WIN 66 - La profondità nelle emozioni e Watsu
In acqua è possibile entrare in contatto con la parte più autentica di se stessi, con la memoria della propria storia, psicologica e corporea, non riconoscibile razionalmente, ma che si manifesta in sensazioni corporee, stati emozionali inattesi, automatismi, ecc.. In acqua, in particolare, è possibile entrare in contatto con quei vissuti prenatali, perinatali e dei primi anni di vita apparentemente dimenticati.
In acqua è possibile incontrare l'altro con modalità nuove, spesso mai esperite, fatte di presenza, ascolto, rispetto, non giudizio. In una sessione di Watsu si fa esperienza del dare e del ricevere, dell’ascoltare e del sentirsi ascoltati, del comprendere i propri bisogni e quelli dell’altro.
L’acqua è il contenitore in cui possiamo abbandonarci, sentirci nutriti, accuditi, confortati, protetti, in pratica in cui possiamo vivere quelle esperienze riparative capaci di far crescere senza il timore di nuove dipendenze o nuovi distacchi. Creare questo ‘clima’ è l’impegno che si assume ogni watsuer quando offre una sessione. Tra le sue mani il corpo di un’altra persona si arrende all’acqua, sente sciogliersi contratture, blocchi articolari, si espande energeticamente entrando in contatto con sensazioni ed emozioni fino a quel momento negate. Il corpo in acqua può dare inizio ad un ‘viaggio’ in grado di far entrare nella consapevolezza quelle parti del nostro essere soffocate da ferite, traumi, lutti.

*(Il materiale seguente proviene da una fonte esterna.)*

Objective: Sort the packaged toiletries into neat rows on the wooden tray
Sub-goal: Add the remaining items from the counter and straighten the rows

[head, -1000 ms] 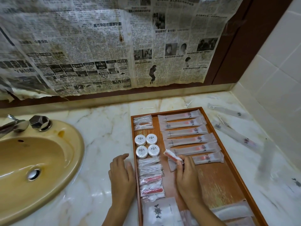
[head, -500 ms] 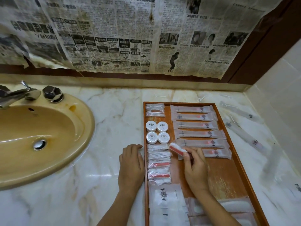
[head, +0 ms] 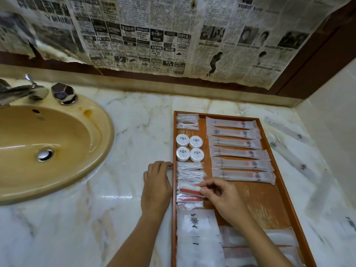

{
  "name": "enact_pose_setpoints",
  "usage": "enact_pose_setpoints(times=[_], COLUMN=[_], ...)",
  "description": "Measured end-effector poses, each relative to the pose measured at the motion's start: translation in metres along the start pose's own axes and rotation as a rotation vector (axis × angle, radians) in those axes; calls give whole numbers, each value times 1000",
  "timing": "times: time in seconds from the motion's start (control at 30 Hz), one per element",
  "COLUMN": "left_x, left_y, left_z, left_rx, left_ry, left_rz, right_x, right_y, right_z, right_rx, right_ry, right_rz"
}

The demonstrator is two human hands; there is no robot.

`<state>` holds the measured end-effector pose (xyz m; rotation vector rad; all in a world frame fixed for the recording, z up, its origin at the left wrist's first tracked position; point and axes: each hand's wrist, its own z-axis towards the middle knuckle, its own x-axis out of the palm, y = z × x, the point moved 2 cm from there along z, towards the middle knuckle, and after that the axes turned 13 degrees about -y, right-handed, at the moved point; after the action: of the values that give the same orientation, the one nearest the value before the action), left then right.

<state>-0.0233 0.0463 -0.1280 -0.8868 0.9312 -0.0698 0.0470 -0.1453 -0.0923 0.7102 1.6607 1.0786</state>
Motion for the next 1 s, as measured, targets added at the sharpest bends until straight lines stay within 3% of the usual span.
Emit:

E’ quindi necessario che il watseur sia in grado di stare con l’altro, con il suo dolore e con il suo piacere, con la sua rabbia e con la sua paura. Il compito non è facile, ma è la condizione sine qua non perché chi riceve si senta accettato e motivato a proseguire il proprio percorso di crescita personale.

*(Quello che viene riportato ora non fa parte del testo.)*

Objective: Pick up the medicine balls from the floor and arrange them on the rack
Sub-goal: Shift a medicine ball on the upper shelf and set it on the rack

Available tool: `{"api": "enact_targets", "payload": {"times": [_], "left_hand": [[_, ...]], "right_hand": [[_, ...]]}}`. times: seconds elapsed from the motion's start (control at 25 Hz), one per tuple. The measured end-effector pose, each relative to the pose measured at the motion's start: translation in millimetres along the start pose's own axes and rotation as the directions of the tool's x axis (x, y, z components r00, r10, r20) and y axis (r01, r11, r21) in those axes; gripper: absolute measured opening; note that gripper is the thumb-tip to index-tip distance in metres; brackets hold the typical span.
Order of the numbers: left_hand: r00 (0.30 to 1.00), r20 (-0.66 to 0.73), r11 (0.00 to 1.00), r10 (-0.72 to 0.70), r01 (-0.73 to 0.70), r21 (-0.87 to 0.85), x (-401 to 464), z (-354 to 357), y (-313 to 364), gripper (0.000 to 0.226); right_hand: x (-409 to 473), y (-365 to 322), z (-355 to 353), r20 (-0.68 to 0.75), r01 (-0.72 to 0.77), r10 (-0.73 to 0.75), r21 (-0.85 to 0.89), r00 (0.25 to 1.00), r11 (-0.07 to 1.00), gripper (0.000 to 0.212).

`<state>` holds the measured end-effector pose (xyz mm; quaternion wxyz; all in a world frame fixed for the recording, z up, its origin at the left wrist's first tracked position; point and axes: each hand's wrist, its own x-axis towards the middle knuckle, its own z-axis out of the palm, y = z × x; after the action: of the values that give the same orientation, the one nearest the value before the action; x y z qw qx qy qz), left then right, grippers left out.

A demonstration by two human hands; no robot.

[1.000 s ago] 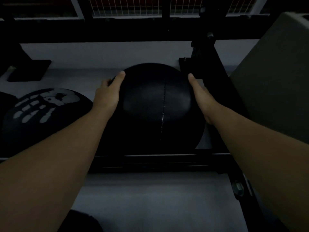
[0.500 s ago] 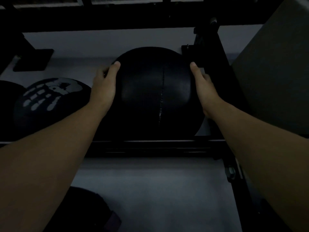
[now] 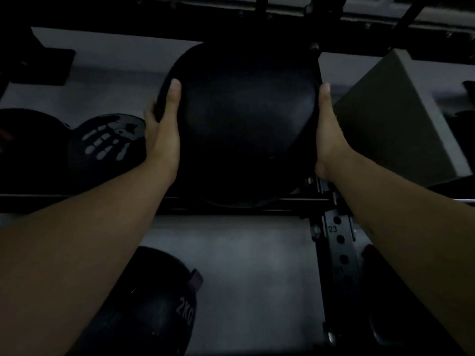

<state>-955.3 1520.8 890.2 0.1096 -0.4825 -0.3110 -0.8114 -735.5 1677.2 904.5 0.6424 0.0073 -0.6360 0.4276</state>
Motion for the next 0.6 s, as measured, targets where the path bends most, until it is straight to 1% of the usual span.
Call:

Attraverso il lavoro formativo ho avuto l’opportunità di conoscere le difficoltà che gli operatori acquatici e i watsuer in particolare si trovano ad affrontare. Le più comuni rimandano a temi di inadeguatezza di fronte alle aspettative del ‘cliente’ e a quelle del proprio ‘giudice interno’, aspettative che creano ansia da prestazione che alle volte porta ad affidarsi alla tecnica a scapito dell’ascolto dell’altro. Nel Watsu si entra in contatto con clienti di vario tipo, in alcuni casi persone ansiose, bisognose di contenimento e accoglienza, in altri casi persone rigide che esigono un atteggiamento sicuro, professionale, in altri casi ancora persone disabili o che hanno subito traumi e che richiedono particolare sensibilità, ecc. L’incontro con questi diversi mondi emozionali nel tempo ha reso sempre più evidente la necessità di unire il lavoro in acqua, con qualunque tecnica venga attuato, ad una riflessione profonda sulla gestione delle emozioni che possono emergere e sulle competenze personali e professionali necessarie a tale scopo.